Il faut créer des commissions qui favorisent l’accès à la justice, afin d’apprendre aux tribunaux à écouter les personnes souffrant de handicaps psychosociaux, a fait valoir Jolijn Santegoeds, du Réseau européen des (anciens) utilisateurs et des survivants de la psychiatrie (ENUSP), qui a raconté son expérience d’intervention forcée dans une institution.

Dans ce contexte, la proposition du Conseil de l’Europe visant à légaliser la détention et le traitement forcés, connue sous le nom de protocole à la convention d’Oviedo, représente une source de préoccupation majeure pour le Comité et les orateurs. Elle créera un nouvel obstacle à l’accès à la justice et maintiendra le statu quo, a déclaré Mme Santegoeds.

 

Que peut faire l’UE?

La discrimination juridique persistante à l’encontre des personnes handicapées trouve ses racines dans leur invisibilité, a expliqué Gerard Quinn, rapporteur spécial des Nations unies sur les droits des personnes handicapées. Il a proposé que les États membres de l’UE mettent moins l’accent sur l’égalité et promeuvent plutôt la reconnaissance de la personnalité juridique des personnes handicapées.

L’UE aurait une réelle valeur ajoutée si elle mettait en place un programme instaurant un nouveau paradigme, a-t-il suggéré.

La loi autrichienne de juillet 2018 sur la capacité juridique, décrite par Carina Pimpel, de Lebenshilfe Austria, représente une approche intéressante. Cette loi révoque l’approche axée sur la tutelle au profit d’une approche fondée sur une prise de décisions inclusive et une autonomie assistée.

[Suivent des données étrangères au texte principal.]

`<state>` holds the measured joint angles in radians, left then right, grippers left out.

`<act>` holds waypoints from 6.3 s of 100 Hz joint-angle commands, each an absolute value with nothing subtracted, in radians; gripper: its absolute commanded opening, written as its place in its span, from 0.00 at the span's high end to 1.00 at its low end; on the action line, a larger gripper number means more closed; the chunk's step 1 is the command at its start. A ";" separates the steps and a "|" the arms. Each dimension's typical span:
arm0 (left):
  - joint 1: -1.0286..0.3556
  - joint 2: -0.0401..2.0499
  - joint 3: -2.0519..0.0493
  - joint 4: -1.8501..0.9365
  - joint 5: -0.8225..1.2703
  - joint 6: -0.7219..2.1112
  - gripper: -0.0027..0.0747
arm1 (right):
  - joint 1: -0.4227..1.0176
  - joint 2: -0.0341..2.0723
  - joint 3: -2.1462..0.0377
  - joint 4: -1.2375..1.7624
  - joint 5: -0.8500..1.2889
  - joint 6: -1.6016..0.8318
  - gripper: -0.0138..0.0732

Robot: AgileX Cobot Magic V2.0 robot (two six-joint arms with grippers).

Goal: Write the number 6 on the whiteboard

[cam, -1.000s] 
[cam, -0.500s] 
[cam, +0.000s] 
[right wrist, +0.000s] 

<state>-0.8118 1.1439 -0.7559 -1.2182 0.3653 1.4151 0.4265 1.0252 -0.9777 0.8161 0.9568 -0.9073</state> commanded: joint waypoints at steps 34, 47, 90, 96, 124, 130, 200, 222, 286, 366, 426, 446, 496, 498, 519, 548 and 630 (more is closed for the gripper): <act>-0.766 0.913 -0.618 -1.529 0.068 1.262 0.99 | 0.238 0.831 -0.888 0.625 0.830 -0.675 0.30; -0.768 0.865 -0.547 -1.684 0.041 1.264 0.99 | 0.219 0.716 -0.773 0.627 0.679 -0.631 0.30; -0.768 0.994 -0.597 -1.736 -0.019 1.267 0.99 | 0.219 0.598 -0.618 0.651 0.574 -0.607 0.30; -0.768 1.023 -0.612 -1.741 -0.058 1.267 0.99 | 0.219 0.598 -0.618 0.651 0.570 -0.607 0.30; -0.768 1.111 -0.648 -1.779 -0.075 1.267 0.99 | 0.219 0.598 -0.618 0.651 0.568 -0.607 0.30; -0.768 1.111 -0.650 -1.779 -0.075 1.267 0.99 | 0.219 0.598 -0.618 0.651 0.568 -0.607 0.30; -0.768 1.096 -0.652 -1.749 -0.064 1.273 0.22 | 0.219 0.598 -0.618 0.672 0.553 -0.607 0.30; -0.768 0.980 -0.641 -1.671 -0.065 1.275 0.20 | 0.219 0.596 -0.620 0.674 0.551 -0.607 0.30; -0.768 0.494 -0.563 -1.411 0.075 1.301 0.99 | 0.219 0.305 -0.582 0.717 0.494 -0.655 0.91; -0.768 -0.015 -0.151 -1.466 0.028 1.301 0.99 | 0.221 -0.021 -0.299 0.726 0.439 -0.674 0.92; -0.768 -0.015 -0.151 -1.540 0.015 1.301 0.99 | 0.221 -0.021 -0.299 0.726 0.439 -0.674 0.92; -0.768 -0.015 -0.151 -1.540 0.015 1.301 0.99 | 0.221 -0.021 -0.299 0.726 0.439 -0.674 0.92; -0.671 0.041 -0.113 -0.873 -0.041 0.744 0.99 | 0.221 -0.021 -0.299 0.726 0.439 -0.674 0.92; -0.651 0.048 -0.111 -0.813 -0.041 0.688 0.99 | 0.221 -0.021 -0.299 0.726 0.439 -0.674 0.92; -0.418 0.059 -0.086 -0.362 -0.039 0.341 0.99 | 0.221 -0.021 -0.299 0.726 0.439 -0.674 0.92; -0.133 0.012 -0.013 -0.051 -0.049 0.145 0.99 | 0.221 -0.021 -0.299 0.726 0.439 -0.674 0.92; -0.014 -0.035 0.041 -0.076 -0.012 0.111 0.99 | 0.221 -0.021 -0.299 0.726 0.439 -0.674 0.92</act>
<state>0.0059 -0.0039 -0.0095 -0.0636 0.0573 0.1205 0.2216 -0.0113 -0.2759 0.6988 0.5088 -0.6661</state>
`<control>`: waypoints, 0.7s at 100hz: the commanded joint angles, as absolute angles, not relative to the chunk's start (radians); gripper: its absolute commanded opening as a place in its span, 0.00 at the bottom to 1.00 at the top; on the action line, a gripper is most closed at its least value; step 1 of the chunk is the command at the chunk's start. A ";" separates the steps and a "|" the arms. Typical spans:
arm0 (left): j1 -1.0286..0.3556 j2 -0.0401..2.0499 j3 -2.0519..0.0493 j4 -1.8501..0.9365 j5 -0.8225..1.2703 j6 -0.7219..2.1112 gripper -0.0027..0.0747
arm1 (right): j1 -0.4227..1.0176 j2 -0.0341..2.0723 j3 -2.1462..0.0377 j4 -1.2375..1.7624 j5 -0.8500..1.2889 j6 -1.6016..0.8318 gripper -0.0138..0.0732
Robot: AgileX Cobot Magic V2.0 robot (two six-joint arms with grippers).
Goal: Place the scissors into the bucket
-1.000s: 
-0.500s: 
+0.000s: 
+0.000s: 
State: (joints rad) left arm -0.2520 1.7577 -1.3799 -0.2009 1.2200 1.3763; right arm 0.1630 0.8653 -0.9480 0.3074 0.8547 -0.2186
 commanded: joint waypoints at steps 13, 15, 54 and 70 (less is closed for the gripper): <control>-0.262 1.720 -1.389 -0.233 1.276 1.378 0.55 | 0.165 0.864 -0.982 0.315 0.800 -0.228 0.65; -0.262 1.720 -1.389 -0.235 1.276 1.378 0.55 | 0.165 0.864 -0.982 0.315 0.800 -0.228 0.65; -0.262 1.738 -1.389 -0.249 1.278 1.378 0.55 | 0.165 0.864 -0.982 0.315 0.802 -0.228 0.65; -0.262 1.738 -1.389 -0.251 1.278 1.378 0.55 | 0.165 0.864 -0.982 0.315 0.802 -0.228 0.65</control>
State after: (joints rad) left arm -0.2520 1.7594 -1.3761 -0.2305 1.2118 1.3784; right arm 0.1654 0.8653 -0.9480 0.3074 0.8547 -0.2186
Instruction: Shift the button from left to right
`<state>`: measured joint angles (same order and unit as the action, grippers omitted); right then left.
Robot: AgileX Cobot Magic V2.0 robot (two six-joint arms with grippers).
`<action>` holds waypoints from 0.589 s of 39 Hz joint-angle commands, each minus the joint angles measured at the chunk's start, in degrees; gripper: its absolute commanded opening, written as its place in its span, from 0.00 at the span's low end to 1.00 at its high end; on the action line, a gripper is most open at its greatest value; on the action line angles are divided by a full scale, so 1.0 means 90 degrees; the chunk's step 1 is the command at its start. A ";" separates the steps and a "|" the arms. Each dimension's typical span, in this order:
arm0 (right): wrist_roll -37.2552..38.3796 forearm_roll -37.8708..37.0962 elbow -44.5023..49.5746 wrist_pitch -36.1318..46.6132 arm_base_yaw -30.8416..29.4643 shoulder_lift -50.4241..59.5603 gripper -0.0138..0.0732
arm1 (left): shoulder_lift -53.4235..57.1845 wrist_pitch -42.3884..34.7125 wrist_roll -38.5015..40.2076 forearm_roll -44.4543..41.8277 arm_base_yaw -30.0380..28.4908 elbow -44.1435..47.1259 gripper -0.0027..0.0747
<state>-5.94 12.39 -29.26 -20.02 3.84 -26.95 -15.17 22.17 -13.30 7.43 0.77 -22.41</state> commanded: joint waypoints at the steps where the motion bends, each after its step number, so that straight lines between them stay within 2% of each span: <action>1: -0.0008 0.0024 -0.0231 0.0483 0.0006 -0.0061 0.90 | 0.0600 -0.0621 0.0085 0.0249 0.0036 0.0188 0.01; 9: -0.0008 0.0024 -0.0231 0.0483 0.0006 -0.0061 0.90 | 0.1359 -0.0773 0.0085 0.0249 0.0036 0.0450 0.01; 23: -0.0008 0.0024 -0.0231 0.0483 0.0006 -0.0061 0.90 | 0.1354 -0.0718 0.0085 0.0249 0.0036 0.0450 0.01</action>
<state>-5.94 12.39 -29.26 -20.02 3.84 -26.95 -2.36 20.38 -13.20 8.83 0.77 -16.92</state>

Même lorsqu’un tribunal désigne un représentant pour prendre des décisions au nom d’une personne handicapée, celui-ci ne peut exercer cette fonction que pour une durée de trois ans. La personne handicapée conserve toujours sa capacité juridique. Le représentant ne peut pas prendre de décisions sur des questions hautement personnelles telles que le mariage et ne peut prendre de décisions médicales qu’en dernier ressort.

Des avancées sont nécessaires dans l’ensemble de l’UE. En dépit des progrès réalisés dans certains pays, les modifications apportées ne mettent pas pleinement en œuvre la CDPH.

Il faut mettre en place l’environnement politique qui permettra de remplacer la prise de décision substitutive par une prise de décision fondée sur le soutien, a réclamé Kristijan Grđan, de Santé Mentale Europe.

Les organismes nationaux de défense des droits de l’homme sont un réservoir inépuisable de bonnes pratiques. Ils étudient les lois, enquêtent sur les institutions et les plaintes, et mènent des actions de sensibilisation pour faire changer les comportements, en associant les personnes handicapées à ces démarches.

La recherche est souvent accessible au public, a expliqué Ekaterine Skhiladze, du Réseau européen des institutions nationales des droits de l’homme (REINDH), qui a publié en 2020 des recommandations sur la prise de décisions indépendante.

En guise de conclusion, M. Barbieri a lancé un appel concernant les propositions troublantes du Conseil de l’Europe.

Il faut faire en sorte que la déclaration d’Oviedo ne soit pas ratifiée et inciter les États à agir en ce sens, a-t-il déclaré. Sans quoi l’inégalité de traitement des personnes handicapées se poursuivra.